▶ _EXERCISE_
Write the line that contains "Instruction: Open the" and each one after it, word for word, ending with the final line of the data.

▬▬▬▬▬▬▬▬▬▬

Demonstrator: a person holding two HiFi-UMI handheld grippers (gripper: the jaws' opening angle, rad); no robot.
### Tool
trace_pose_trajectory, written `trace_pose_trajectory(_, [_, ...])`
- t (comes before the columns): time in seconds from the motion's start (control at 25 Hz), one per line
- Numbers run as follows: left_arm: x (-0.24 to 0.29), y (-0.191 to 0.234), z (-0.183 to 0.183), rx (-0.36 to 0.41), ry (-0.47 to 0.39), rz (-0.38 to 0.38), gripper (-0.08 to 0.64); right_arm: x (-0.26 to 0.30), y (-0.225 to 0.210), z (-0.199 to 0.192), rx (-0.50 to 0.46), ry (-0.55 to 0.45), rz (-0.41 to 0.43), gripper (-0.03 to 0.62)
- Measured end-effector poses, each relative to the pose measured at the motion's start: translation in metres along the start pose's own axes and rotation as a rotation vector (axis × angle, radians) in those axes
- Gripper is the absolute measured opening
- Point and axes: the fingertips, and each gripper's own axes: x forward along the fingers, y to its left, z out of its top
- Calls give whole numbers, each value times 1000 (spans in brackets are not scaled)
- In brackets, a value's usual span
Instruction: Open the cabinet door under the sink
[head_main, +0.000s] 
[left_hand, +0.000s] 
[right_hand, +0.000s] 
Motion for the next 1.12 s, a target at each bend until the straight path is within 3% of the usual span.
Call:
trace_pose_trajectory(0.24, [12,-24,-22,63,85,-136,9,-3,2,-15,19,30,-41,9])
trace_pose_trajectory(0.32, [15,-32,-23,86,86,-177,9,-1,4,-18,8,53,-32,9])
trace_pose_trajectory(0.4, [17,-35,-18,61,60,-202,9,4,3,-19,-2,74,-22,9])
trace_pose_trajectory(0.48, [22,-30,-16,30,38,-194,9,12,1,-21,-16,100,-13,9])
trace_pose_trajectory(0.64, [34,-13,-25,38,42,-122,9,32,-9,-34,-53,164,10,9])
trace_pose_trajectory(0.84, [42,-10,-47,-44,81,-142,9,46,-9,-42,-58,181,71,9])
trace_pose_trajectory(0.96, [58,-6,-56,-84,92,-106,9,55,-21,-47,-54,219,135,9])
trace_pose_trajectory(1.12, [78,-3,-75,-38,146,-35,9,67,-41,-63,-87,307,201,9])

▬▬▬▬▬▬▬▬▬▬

▶ _EXERCISE OUTPUT_
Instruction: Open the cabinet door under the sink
[head_main, +0.000s] 
[left_hand, +0.000s] 
[right_hand, +0.000s] 
Motion for the next 1.12 s, a target at each bend until the straight path is within 3% of the usual span.
Call:
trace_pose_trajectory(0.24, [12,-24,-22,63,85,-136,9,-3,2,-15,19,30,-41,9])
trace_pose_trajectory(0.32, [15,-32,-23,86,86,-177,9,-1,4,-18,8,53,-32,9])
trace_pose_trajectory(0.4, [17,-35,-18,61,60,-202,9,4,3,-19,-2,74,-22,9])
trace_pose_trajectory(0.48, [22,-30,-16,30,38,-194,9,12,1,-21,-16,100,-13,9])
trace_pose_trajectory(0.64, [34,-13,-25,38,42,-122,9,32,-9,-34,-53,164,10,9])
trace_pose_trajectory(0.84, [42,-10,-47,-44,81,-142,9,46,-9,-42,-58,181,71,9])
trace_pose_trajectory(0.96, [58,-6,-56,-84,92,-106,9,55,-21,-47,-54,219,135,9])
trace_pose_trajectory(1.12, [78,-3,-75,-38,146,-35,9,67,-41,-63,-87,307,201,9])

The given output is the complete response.